#### Exercise goal
Would you reproduce, word for word, only the lines from the one with "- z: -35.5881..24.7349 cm" to the end of the listing below?

#### Supplied information
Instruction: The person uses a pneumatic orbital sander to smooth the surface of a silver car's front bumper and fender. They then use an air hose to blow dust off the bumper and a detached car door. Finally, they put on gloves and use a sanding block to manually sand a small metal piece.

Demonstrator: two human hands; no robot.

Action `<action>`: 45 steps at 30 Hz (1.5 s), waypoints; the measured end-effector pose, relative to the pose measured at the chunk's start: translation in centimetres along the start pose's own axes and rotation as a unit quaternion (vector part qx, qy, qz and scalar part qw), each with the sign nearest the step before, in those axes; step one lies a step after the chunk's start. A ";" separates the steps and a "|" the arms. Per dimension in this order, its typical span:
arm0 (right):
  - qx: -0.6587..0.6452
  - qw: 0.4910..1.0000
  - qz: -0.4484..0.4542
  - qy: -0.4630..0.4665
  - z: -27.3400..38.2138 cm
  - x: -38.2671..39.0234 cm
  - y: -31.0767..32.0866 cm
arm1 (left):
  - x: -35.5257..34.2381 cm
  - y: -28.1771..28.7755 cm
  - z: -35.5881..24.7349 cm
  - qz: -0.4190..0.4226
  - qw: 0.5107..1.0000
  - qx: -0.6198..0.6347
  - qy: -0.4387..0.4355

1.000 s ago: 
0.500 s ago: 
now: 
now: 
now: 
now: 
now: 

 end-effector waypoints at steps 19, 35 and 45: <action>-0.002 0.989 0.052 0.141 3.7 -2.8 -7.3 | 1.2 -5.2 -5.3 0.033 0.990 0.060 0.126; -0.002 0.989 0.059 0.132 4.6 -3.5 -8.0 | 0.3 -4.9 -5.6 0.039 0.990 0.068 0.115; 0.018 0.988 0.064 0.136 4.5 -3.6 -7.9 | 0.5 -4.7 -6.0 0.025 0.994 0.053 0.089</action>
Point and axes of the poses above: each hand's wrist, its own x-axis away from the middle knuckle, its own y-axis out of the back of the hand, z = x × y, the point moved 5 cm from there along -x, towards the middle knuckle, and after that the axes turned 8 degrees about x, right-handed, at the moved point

#### Solved problem
  - z: -35.5881..24.7349 cm
  - qz: -0.4190..0.4226
  - qw: 0.5107..1.0000
  - qx: -0.6198..0.6347
  - qy: -0.4387..0.4355

1.000 s ago: 
0.500 s ago: 
now: 
now: 
now: 
now: 
now: 

 end-effector waypoints at steps 19, 35 and 45: <action>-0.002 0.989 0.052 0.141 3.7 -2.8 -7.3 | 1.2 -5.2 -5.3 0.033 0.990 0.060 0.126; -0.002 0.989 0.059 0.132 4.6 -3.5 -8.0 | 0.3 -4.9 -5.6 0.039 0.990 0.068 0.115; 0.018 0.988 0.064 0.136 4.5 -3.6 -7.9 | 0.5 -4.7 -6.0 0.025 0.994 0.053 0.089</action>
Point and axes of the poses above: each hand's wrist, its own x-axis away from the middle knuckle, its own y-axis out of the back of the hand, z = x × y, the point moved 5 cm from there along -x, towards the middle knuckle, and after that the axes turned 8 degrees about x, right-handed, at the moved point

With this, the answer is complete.